Geometry & Shapes - Formulas
IB Mathematics Analysis & Approaches (SL & HL)
📐 2D Shapes - Area & Perimeter
Square:
\[\text{Area} = s^2\]
\[\text{Perimeter} = 4s\]
where \(s\) = side length
Rectangle:
\[\text{Area} = \ell \times w\]
\[\text{Perimeter} = 2(\ell + w)\]
where \(\ell\) = length, \(w\) = width
Triangle:
\[\text{Area} = \frac{1}{2}bh\]
\[\text{Perimeter} = a + b + c\]
where \(b\) = base, \(h\) = height, \(a, b, c\) = side lengths
Parallelogram:
\[\text{Area} = b \times h\]
where \(b\) = base, \(h\) = perpendicular height
Trapezoid (Trapezium):
\[\text{Area} = \frac{1}{2}(a + b)h\]
where \(a, b\) = parallel sides, \(h\) = perpendicular height
⭕ Circles
Area:
\[\text{Area} = \pi r^2\]
Circumference:
\[C = 2\pi r = \pi d\]
where \(r\) = radius, \(d\) = diameter
Sector Area:
\[\text{Area} = \frac{1}{2}r^2\theta\]
where \(\theta\) is in radians
Arc Length:
\[s = r\theta\]
where \(\theta\) is in radians
📦 Prisms & Cuboids
General Prism Volume:
\[V = A \times h\]
where \(A\) = area of cross-section, \(h\) = height/length
Cube:
\[V = s^3\]
\[\text{Surface Area} = 6s^2\]
where \(s\) = side length
Cuboid (Rectangular Prism):
\[V = \ell \times w \times h\]
\[\text{Surface Area} = 2(\ell w + wh + \ell h)\]
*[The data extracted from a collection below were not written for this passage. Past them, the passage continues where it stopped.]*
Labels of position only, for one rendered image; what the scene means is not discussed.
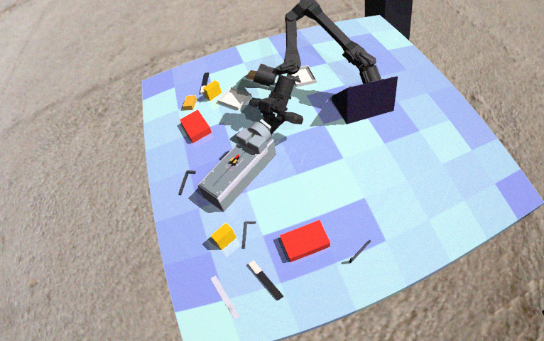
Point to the red block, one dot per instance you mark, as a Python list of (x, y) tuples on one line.
[(195, 125), (304, 241)]

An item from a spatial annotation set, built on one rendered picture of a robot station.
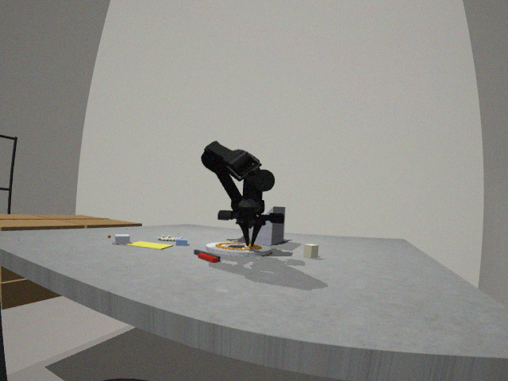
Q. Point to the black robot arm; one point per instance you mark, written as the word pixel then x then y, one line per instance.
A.
pixel 240 165

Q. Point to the yellow flat rectangular sheet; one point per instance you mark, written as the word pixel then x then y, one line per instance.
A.
pixel 142 244

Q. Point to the cream cube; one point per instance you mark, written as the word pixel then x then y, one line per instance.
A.
pixel 310 250

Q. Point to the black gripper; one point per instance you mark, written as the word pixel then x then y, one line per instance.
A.
pixel 226 215
where \(\ell\) = length, \(w\) = width, \(h\) = height
🥫 Cylinders
Volume:
\[V = \pi r^2 h\]
Given in formula booklet
Curved Surface Area:
\[\text{CSA} = 2\pi rh\]
Given in formula booklet
Total Surface Area:
\[\text{TSA} = 2\pi r(r + h)\]
where \(r\) = radius, \(h\) = height
🔺 Pyramids
General Pyramid Volume:
\[V = \frac{1}{3}Ah\]
where \(A\) = base area, \(h\) = perpendicular height
Given in formula booklet
Square Pyramid:
\[V = \frac{1}{3}s^2h\]
where \(s\) = base side length, \(h\) = perpendicular height
🍦 Cones
Volume:
\[V = \frac{1}{3}\pi r^2 h\]
Given in formula booklet
Curved Surface Area:
\[\text{CSA} = \pi r \ell\]
Given in formula booklet
Total Surface Area:
\[\text{TSA} = \pi r(r + \ell)\]
Slant Height:
\[\ell = \sqrt{r^2 + h^2}\]
where \(r\) = radius, \(h\) = perpendicular height, \(\ell\) = slant height
🌐 Spheres & Hemispheres
Sphere Volume:
\[V = \frac{4}{3}\pi r^3\]
Given in formula booklet
Sphere Surface Area:
\[\text{Surface Area} = 4\pi r^2\]
Given in formula booklet
Hemisphere Volume:
\[V = \frac{2}{3}\pi r^3\]
Hemisphere Surface Area:
Curved surface only: \(2\pi r^2\)
Including base: \(3\pi r^2\)
where \(r\) = radius
📍 3D Coordinate Geometry
Distance Between Two Points in 3D:
\[d = \sqrt{(x_2-x_1)^2 + (y_2-y_1)^2 + (z_2-z_1)^2}\]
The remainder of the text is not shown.